Senate creates Department of Tourism

By Steve Wilson
March 13, 2020

The Mississippi Senate voted Tuesday to create a new state agency to promote tourism.

Senate Bill 2838, authored by Sen. John Polk (R-Hattiesburg), would create a Department of Tourism and remove responsibility for the tourism promotion from the existing Mississippi Development Authority.

The bill would create a new agency, with a seven-member governing board with four members appointed by the governor and three by the lieutenant governor. The salary of the executive director appointed by the board would be set by the board. 

It would also create a grant program for matching funds to finance, promote, and advertise local tourist attractions.

The bill was assigned by Senate leadership to the Senate Accountability, Efficiency and Transparency Committee, which is chaired by Polk. It bypassed the Tourism Committee chaired by Sen. Lydia Chassaniol (R-Winona) and she was one of six no votes when it passed the Senate.

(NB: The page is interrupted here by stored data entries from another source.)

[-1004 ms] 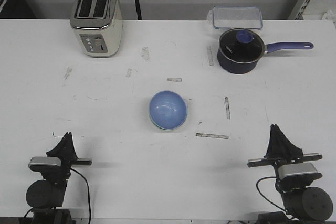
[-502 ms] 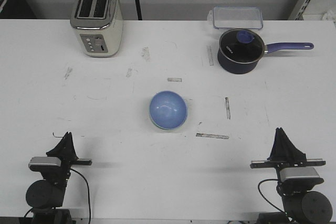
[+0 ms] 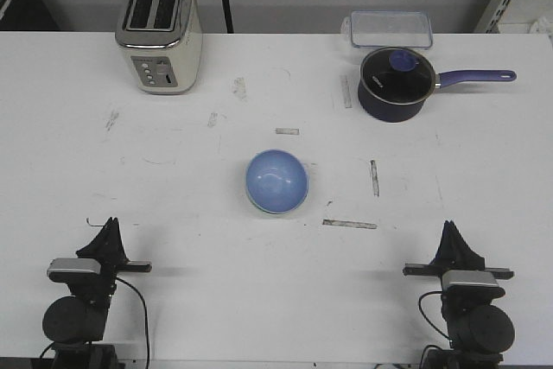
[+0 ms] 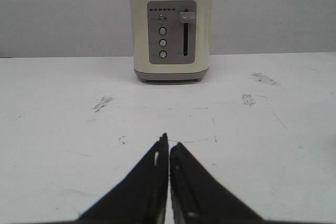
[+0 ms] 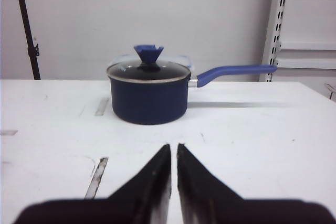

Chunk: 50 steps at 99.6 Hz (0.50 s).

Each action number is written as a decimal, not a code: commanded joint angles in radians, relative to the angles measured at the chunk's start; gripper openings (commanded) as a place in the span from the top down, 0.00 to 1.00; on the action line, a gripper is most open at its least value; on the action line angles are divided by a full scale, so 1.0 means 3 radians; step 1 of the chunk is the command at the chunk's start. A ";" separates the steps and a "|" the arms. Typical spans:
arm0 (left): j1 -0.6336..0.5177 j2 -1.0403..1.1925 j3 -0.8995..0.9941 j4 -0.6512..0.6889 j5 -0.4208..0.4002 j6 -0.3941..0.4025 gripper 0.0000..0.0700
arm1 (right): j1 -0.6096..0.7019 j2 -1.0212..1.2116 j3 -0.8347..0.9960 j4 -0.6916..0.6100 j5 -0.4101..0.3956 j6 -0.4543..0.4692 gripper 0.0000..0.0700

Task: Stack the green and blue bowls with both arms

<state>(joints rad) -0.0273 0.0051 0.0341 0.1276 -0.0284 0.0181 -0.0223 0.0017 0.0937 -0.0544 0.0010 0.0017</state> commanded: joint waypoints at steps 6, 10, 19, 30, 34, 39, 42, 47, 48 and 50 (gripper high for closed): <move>0.0003 -0.0006 -0.0074 0.0052 -0.0006 0.0051 1.00 | -0.0005 -0.0001 -0.0211 0.0295 -0.0003 0.0182 0.98; 0.0003 -0.0006 -0.0074 0.0052 -0.0006 0.0051 1.00 | -0.0005 -0.0001 -0.0276 0.0327 -0.0003 0.0258 0.98; 0.0003 -0.0006 -0.0074 0.0055 -0.0006 0.0051 1.00 | -0.0001 -0.0001 -0.0270 0.0198 -0.0003 0.0275 0.98; 0.0003 -0.0006 -0.0074 0.0051 -0.0006 0.0051 1.00 | 0.0008 -0.0001 -0.0270 0.0183 -0.0003 0.0264 0.98; 0.0003 -0.0006 -0.0074 0.0052 -0.0006 0.0051 1.00 | 0.0011 -0.0001 -0.0270 0.0186 -0.0003 0.0266 0.98; 0.0003 -0.0006 -0.0074 0.0052 -0.0006 0.0051 1.00 | 0.0011 -0.0001 -0.0270 0.0187 -0.0003 0.0266 0.98; 0.0003 -0.0006 -0.0074 0.0052 -0.0006 0.0051 1.00 | 0.0011 -0.0001 -0.0270 0.0187 -0.0004 0.0264 0.98; 0.0003 -0.0006 -0.0074 0.0052 -0.0006 0.0051 1.00 | 0.0011 -0.0001 -0.0270 0.0191 -0.0004 0.0264 0.98; 0.0003 -0.0006 -0.0074 0.0052 -0.0006 0.0051 1.00 | 0.0011 -0.0001 -0.0270 0.0192 -0.0003 0.0263 0.98; 0.0003 -0.0006 -0.0074 0.0051 -0.0006 0.0051 1.00 | 0.0011 -0.0001 -0.0270 0.0195 -0.0003 0.0262 0.98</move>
<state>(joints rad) -0.0273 0.0051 0.0341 0.1276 -0.0284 0.0181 -0.0204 0.0013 0.0143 -0.0101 0.0006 0.0677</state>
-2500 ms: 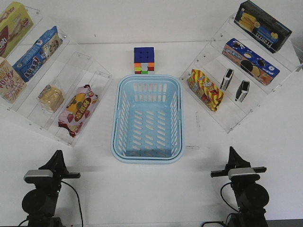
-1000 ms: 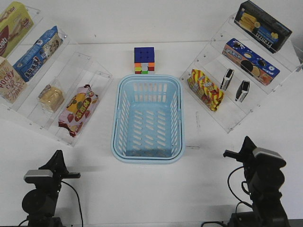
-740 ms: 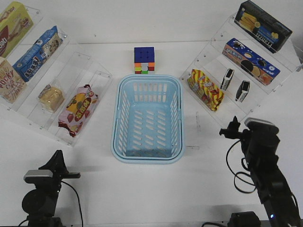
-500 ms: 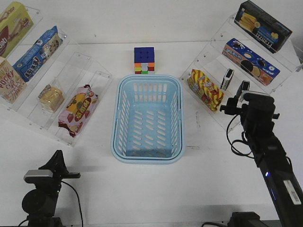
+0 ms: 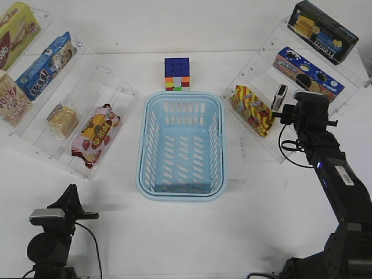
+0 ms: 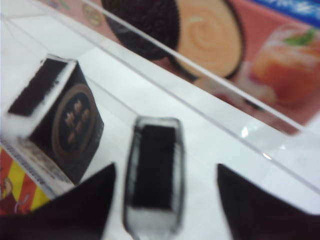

The bill is now in the hands of the House, where it has yet to receive a committee assignment.

SB 2838 also has some unrelated components that include one dealing with providing sales tax revenue to the Capitol Complex Improvement District in Jackson and another would deal with a tax incremental financing of a $10 million redevelopment project on the coast in Jackson County.

The Mississippi Development Authority has asked for more than $6 million for tourism promotion in its budget request for fiscal 2021. 

That isn’t all taxpayers are doing for tourism promotion.

Last year, then-Gov. Phil Bryant signed into law SB 2193, which created a tourism advisory board and redirected three percent of the state’s sales tax revenues from hotels and restaurants into a special fund to help with tourism promotion.

Taxpayer-funded tourism promotion doesn’t always pay off. According to a 2016 study by the Mackinac Center for Public Policy in Michigan, researchers found only a small impact nationwide from taxpayer funded tourism promotion on the hotel industry, no impact on recreation and amusements, and a miniscule one on arts and entertainment. 

This was in marked contrast to the wildly optimistic numbers released by Michigan state officials on how taxpayer spending impacted tourism in the state.

They used data from 48 states over a 39-year period.